- What is needed -
Return all of the entries, keeping every word and mark as it is.

[Stored items]
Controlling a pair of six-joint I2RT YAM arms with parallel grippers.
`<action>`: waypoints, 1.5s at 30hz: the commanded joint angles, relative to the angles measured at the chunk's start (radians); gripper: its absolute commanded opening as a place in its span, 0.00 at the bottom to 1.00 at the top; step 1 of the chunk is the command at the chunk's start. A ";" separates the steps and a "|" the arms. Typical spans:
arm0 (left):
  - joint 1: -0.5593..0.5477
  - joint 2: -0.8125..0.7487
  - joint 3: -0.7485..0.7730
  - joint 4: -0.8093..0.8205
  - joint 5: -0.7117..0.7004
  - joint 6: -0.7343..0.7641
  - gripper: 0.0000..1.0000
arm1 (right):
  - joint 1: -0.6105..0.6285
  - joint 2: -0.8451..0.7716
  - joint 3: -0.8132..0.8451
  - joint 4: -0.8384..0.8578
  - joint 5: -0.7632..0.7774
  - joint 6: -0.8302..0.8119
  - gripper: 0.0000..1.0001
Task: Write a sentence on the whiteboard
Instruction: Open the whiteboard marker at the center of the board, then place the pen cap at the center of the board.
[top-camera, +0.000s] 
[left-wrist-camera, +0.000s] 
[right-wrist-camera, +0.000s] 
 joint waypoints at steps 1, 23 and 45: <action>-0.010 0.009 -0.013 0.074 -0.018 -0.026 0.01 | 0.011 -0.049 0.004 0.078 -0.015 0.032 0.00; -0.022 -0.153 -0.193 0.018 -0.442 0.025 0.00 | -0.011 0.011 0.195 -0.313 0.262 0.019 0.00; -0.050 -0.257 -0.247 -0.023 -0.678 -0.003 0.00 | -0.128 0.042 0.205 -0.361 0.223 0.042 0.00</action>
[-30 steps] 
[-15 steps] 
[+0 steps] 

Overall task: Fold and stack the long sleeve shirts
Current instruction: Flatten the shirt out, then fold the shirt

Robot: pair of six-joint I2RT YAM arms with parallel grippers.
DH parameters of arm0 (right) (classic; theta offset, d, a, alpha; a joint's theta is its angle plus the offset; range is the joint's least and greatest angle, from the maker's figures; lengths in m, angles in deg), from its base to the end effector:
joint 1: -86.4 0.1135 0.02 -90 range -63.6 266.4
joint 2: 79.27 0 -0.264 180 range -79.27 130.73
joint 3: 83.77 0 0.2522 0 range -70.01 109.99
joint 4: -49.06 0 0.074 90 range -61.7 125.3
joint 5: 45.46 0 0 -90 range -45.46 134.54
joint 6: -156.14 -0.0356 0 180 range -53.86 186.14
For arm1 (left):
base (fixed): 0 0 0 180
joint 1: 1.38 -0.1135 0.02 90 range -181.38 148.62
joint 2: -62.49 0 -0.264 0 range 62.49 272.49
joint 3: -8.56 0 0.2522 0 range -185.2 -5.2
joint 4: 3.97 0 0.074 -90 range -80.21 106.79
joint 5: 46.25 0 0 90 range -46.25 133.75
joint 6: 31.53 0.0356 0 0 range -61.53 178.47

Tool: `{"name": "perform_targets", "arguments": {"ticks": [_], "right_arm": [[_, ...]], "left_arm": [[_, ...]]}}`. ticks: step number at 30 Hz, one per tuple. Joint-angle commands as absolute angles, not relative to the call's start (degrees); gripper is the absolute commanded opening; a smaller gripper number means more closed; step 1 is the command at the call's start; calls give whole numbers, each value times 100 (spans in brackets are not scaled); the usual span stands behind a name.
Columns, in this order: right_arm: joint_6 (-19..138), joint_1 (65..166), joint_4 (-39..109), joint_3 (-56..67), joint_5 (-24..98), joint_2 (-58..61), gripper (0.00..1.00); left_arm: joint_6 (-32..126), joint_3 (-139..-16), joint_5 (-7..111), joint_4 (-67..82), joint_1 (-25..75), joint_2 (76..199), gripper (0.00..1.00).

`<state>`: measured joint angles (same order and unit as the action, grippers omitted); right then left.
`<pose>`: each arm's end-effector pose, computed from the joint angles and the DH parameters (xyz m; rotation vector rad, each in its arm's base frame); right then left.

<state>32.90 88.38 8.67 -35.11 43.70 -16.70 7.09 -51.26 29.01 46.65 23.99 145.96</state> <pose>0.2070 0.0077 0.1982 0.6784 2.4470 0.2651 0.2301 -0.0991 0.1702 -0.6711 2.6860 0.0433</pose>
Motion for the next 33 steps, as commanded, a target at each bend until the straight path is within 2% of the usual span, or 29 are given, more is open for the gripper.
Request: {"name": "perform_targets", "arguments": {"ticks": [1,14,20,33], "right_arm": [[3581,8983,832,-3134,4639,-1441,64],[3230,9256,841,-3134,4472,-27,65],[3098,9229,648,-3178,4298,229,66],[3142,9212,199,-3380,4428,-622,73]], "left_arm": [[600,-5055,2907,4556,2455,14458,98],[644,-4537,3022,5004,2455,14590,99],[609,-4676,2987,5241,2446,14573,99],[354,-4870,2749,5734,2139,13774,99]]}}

- Response to this exercise -
Controlling a pair of six-joint I2RT YAM arms with parallel grippers.
`<action>`: waypoints, 1.5s at 30hz: the commanded joint angles, relative to the angles measured at the chunk's start (radians); gripper: its absolute commanded opening as a place in its span, 0.00 at the bottom to 1.00 at the top; step 1 of the chunk is the command at the chunk's start. A ";" separates the steps and a "|" the arms. Typical spans:
arm0 (left):
  - joint 1: -0.5593..0.5477
  - joint 2: -0.8125..0.7487
  - joint 3: -0.7485..0.7730
  - joint 4: -0.8093..0.8205
  - joint 5: -0.7117..0.7004
  - joint 6: -0.7343..0.7641
  - gripper: 0.0000..1.0000
arm1 (right):
  - joint 1: -0.6105..0.6285
  - joint 2: -0.8451..0.7716
  - joint 3: -0.8132..0.8451
  - joint 4: -0.8384..0.8578
  - joint 5: -0.7632..0.7774
  - joint 6: -0.8302..0.8119
  - gripper: 0.0000..1.0001
Task: Write a sentence on the whiteboard
Instruction: Open the whiteboard marker at the center of the board, then place the pen cap at the center of the board.
[top-camera, +0.000s] 
[left-wrist-camera, +0.000s] 
[right-wrist-camera, +0.000s] 
 joint waypoints at steps 1, 23 and 45: <action>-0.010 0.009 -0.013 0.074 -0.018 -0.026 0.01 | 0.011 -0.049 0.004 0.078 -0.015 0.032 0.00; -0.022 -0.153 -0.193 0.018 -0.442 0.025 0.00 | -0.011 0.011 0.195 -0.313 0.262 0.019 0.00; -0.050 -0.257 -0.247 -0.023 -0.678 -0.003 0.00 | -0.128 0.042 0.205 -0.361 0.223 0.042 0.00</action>
[-30 steps] 
[-15 steps] 
[+0 steps] 

Overall task: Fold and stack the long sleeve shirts
Current instruction: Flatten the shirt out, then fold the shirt

Robot: pair of six-joint I2RT YAM arms with parallel grippers.
DH parameters of arm0 (right) (classic; theta offset, d, a, alpha; a joint's theta is its angle plus the offset; range is the joint's least and greatest angle, from the maker's figures; lengths in m, angles in deg), from its base to the end effector:
joint 1: -86.4 0.1135 0.02 -90 range -63.6 266.4
joint 2: 79.27 0 -0.264 180 range -79.27 130.73
joint 3: 83.77 0 0.2522 0 range -70.01 109.99
joint 4: -49.06 0 0.074 90 range -61.7 125.3
joint 5: 45.46 0 0 -90 range -45.46 134.54
joint 6: -156.14 -0.0356 0 180 range -53.86 186.14
For arm1 (left):
base (fixed): 0 0 0 180
joint 1: 1.38 -0.1135 0.02 90 range -181.38 148.62
joint 2: -62.49 0 -0.264 0 range 62.49 272.49
joint 3: -8.56 0 0.2522 0 range -185.2 -5.2
joint 4: 3.97 0 0.074 -90 range -80.21 106.79
joint 5: 46.25 0 0 90 range -46.25 133.75
joint 6: 31.53 0.0356 0 0 range -61.53 178.47

Tool: `{"name": "perform_targets", "arguments": {"ticks": [_], "right_arm": [[_, ...]], "left_arm": [[_, ...]]}}`. ticks: step number at 30 Hz, one per tuple. Joint-angle commands as absolute angles, not relative to the call's start (degrees); gripper is the absolute commanded opening; a smaller gripper number means more closed; step 1 is the command at the call's start; calls give whole numbers, each value times 100 (spans in brackets are not scaled); the usual span stands behind a name.
Columns, in this order: right_arm: joint_6 (-19..138), joint_1 (65..166), joint_4 (-39..109), joint_3 (-56..67), joint_5 (-24..98), joint_2 (-58..61), gripper (0.00..1.00); left_arm: joint_6 (-32..126), joint_3 (-139..-16), joint_5 (-7..111), joint_4 (-67..82), joint_1 (-25..75), joint_2 (76..199), gripper (0.00..1.00).

`<state>`: measured joint angles (same order and unit as the action, grippers omitted); right then left.
`<pose>`: each arm's end-effector pose, computed from the joint angles and the DH parameters (xyz m; rotation vector rad, each in its arm's base frame); right then left.

<state>32.90 88.38 8.67 -35.11 43.70 -16.70 7.09 -51.26 29.01 46.65 23.99 145.96</state> <pose>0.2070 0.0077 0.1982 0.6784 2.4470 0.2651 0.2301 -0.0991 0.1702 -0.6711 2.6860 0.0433</pose>
Motion for the next 33 steps, as commanded, a target at each bend until the straight path is within 2% of the usual span, or 29 are given, more is open for the gripper.
Request: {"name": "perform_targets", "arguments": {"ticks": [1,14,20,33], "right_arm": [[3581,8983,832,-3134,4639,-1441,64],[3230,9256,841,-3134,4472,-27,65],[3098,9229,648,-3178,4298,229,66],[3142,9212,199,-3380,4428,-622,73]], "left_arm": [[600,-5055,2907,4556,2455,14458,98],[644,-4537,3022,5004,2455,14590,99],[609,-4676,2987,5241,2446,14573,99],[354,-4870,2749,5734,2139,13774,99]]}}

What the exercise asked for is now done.